# EXERCISE OBJECTIVE:
Below are records; copy every line in them that holds the word "soda".

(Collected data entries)
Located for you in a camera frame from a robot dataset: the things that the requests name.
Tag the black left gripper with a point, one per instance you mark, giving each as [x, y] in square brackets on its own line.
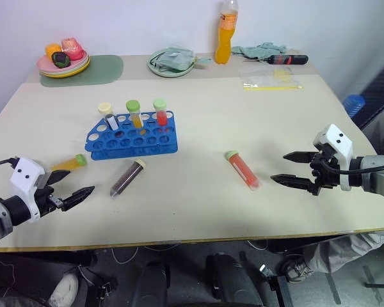
[48, 201]

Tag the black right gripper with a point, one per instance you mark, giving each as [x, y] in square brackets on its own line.
[324, 174]

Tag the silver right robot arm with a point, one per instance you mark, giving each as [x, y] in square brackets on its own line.
[380, 164]

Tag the green-capped yellow liquid tube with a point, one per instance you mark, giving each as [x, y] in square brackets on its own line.
[135, 116]
[67, 163]

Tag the green-capped red liquid tube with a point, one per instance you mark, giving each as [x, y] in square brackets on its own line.
[244, 171]
[161, 113]

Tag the cream-capped dark purple tube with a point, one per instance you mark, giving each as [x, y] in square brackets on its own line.
[128, 177]

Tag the blue test tube rack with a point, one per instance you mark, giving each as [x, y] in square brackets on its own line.
[132, 140]

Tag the white-capped tube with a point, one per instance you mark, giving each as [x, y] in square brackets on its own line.
[107, 115]

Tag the blue ribbed bottle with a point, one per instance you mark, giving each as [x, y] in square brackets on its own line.
[354, 105]

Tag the clear zip plastic bag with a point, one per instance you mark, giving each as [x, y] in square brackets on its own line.
[268, 78]

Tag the grey trouser leg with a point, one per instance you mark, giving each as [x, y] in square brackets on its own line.
[348, 247]

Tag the grey sneaker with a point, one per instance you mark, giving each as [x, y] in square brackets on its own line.
[296, 271]

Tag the white shoe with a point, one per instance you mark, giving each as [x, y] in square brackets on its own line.
[64, 289]

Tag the black red screwdriver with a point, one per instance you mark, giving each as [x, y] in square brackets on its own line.
[286, 59]

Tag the black woven panel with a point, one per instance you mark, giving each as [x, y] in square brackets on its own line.
[379, 92]

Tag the yellow plate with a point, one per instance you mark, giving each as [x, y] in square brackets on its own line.
[73, 72]

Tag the green placemat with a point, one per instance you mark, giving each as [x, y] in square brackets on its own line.
[99, 72]

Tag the pink plate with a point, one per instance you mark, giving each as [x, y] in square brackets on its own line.
[46, 64]

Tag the pale green cloth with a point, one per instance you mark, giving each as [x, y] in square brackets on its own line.
[259, 49]

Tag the dark toy ball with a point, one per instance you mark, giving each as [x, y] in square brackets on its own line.
[60, 59]

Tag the dark rounded shape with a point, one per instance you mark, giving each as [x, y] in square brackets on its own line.
[232, 281]
[150, 284]

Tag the orange toy food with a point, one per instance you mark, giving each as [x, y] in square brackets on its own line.
[52, 50]

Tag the pink toy cake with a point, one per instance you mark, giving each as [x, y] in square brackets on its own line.
[72, 48]

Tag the orange drink bottle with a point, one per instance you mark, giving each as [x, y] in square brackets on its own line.
[225, 38]

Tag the pale green plate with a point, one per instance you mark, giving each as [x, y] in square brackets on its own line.
[171, 73]

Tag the pale green pouch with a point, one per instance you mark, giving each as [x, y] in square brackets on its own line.
[174, 58]

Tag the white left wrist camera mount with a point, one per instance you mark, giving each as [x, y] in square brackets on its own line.
[25, 174]

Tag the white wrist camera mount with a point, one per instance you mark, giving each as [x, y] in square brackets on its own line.
[336, 137]
[25, 174]

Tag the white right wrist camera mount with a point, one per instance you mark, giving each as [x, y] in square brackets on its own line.
[336, 137]

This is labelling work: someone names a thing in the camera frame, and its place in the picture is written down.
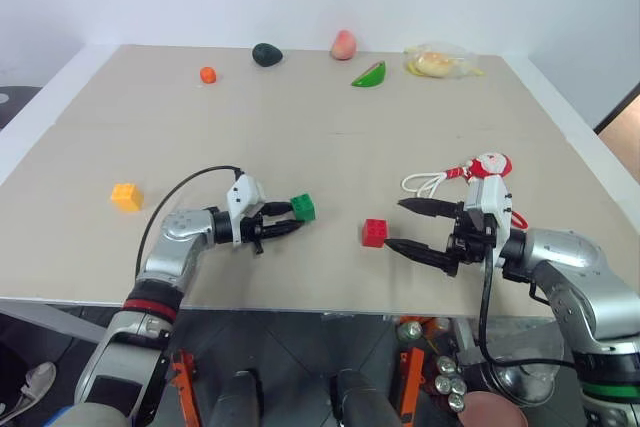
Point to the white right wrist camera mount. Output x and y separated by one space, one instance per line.
492 194

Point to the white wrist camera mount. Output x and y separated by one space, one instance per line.
492 194
245 194

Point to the yellow toy brick cube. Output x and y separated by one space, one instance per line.
127 197

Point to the small orange fruit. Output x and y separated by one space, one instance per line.
208 75

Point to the silver can top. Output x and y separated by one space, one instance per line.
443 385
456 401
459 386
446 365

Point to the brown board with dark edge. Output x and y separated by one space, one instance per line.
622 134

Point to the bread in plastic bag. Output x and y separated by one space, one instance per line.
435 63

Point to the orange clamp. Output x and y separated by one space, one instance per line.
411 382
184 387

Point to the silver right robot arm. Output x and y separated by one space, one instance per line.
567 257

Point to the grey shoe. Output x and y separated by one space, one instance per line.
32 387

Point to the green drink can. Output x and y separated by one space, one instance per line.
410 332

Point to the green toy brick cube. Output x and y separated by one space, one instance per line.
304 207

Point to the red toy brick cube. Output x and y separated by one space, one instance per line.
375 233

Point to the pink peach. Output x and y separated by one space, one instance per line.
343 45

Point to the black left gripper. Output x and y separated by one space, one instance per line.
254 229

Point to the grey table leg bar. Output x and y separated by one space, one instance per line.
50 319

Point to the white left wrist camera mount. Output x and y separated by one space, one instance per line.
245 194

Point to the dark green avocado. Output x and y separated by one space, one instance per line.
266 54

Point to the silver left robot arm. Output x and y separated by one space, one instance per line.
172 239

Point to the clear glass bowl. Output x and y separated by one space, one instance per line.
525 382

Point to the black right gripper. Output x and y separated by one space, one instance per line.
470 239

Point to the pink bowl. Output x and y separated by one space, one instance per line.
492 412

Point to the green watermelon slice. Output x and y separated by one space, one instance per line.
371 77

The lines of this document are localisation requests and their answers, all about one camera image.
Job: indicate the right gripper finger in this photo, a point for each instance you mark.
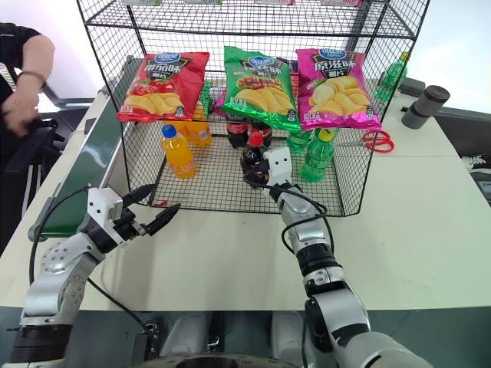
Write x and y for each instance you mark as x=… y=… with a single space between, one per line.
x=256 y=182

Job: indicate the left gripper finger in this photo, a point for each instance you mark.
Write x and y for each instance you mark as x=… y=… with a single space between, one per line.
x=165 y=217
x=138 y=193

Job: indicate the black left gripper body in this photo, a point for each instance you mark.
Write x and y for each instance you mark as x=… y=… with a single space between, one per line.
x=128 y=228

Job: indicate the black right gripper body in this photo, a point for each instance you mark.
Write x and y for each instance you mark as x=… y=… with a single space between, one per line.
x=264 y=170

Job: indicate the cola bottle red cap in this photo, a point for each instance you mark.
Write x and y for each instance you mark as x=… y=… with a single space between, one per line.
x=251 y=157

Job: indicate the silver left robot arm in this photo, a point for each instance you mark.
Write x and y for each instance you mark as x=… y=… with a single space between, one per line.
x=61 y=276

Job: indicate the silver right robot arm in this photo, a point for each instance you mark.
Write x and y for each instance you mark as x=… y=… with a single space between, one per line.
x=330 y=276

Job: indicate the person's bare forearm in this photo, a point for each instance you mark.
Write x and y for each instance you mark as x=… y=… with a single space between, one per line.
x=38 y=57

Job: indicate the green conveyor belt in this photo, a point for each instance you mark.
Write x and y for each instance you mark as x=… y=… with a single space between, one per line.
x=92 y=153

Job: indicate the person's bare hand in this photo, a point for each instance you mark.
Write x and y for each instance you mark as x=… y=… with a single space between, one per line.
x=21 y=109

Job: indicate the green soda bottle yellow cap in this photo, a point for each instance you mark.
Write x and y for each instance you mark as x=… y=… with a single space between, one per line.
x=316 y=159

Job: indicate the orange soda bottle blue cap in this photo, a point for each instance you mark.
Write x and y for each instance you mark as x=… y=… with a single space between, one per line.
x=179 y=157

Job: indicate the green potato chips bag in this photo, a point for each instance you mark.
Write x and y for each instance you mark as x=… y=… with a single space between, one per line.
x=261 y=90

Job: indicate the magenta potato chips bag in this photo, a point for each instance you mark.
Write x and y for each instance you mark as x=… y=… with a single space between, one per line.
x=333 y=92

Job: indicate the red potato chips bag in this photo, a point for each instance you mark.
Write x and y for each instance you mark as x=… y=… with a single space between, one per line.
x=161 y=90

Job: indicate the dark purple packet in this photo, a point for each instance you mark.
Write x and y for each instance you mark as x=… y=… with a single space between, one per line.
x=287 y=65

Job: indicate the black stand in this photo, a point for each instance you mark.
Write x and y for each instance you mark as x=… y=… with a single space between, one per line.
x=30 y=153

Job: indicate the black wristband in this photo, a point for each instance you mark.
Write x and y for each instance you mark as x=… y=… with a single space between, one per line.
x=32 y=76

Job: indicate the grey machine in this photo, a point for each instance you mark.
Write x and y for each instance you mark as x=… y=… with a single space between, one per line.
x=412 y=87

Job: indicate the dark grey cylinder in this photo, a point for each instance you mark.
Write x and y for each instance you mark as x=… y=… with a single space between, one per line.
x=424 y=107

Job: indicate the person in black shirt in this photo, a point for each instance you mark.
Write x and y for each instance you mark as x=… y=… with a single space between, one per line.
x=9 y=50

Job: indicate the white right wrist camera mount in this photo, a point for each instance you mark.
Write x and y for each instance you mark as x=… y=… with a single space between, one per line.
x=279 y=163

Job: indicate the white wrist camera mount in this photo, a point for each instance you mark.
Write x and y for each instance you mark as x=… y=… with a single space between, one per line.
x=100 y=205
x=279 y=163

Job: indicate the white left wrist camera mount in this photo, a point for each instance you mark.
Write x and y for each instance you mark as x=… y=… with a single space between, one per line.
x=100 y=205

# YOUR SOLUTION:
Job: indicate the green soda bottle yellow cap in this photo, a point for each instance you mark.
Job: indicate the orange soda bottle blue cap in this photo, a point for each instance you mark.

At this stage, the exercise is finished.